**What needs to be done**
Please transcribe the data that follows without the pictures, keeping every word the same.

**Provided material**
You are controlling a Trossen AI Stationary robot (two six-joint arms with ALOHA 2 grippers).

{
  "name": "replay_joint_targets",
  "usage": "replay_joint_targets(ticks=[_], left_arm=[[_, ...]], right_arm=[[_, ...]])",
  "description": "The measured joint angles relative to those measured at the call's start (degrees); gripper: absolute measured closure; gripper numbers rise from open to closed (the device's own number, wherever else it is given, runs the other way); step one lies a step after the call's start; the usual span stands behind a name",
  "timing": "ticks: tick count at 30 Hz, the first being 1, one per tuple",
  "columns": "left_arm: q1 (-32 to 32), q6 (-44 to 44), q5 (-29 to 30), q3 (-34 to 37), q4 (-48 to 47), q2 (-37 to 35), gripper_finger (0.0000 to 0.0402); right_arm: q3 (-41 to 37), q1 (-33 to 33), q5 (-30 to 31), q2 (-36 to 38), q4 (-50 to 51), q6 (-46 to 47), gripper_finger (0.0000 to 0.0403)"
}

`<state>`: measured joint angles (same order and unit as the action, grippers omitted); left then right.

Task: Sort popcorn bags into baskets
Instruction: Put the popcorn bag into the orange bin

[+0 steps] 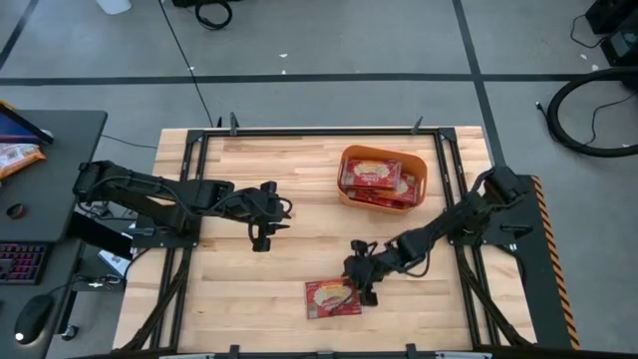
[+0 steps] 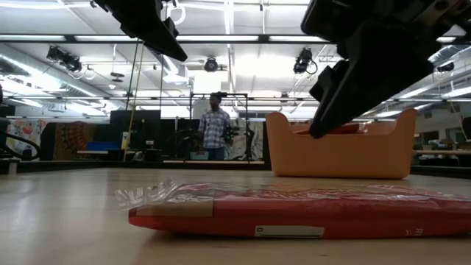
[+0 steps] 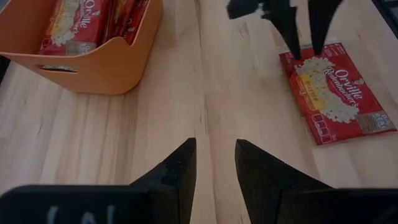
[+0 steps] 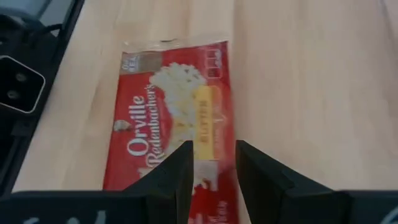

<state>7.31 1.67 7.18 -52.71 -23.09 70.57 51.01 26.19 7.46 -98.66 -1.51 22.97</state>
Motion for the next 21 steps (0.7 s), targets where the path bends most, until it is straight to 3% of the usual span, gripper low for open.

**Exercise solution**
You are controlling a Trossen AI Stationary robot (two six-joint arms with ALOHA 2 grippers).

{
  "name": "replay_joint_targets",
  "usage": "replay_joint_targets(ticks=[_], left_arm=[[_, ...]], right_arm=[[_, ...]])",
  "description": "The measured joint angles relative to those measured at the call's start (degrees); gripper: absolute measured closure; gripper numbers rise from open to closed (the device's own number, wherever else it is given, runs the other way); step one lies a step after the call's start; the usual span stands behind a name",
  "timing": "ticks: tick count at 30 Hz, the first being 1, one per tuple",
  "columns": "left_arm: q1 (-32 to 32), q6 (-44 to 44), q5 (-29 to 30), q3 (-34 to 37), q4 (-48 to 47), q2 (-37 to 35), gripper_finger (0.0000 to 0.0402); right_arm: q3 (-41 to 37), q1 (-33 to 33), q5 (-30 to 31), q2 (-36 to 38), q4 (-50 to 51), q6 (-46 to 47), gripper_finger (0.0000 to 0.0403)"
}

`<state>`: measured joint angles (same order and unit as the action, grippers omitted); left then right.

Task: Sort popcorn bags into baskets
Instruction: Put the popcorn bag into the orange bin

[+0 steps] 
[+0 steps] 
[+0 steps] 
[+0 steps] 

<state>7.31 1.67 7.18 -52.71 -23.09 70.57 51.01 26.19 7.46 -98.66 -1.51 22.97</state>
Motion for the next 21 steps (0.7 s), targets where the path bends most, until it is straight to 3% of the usual span, gripper low for open.

Nothing further is required by the exercise.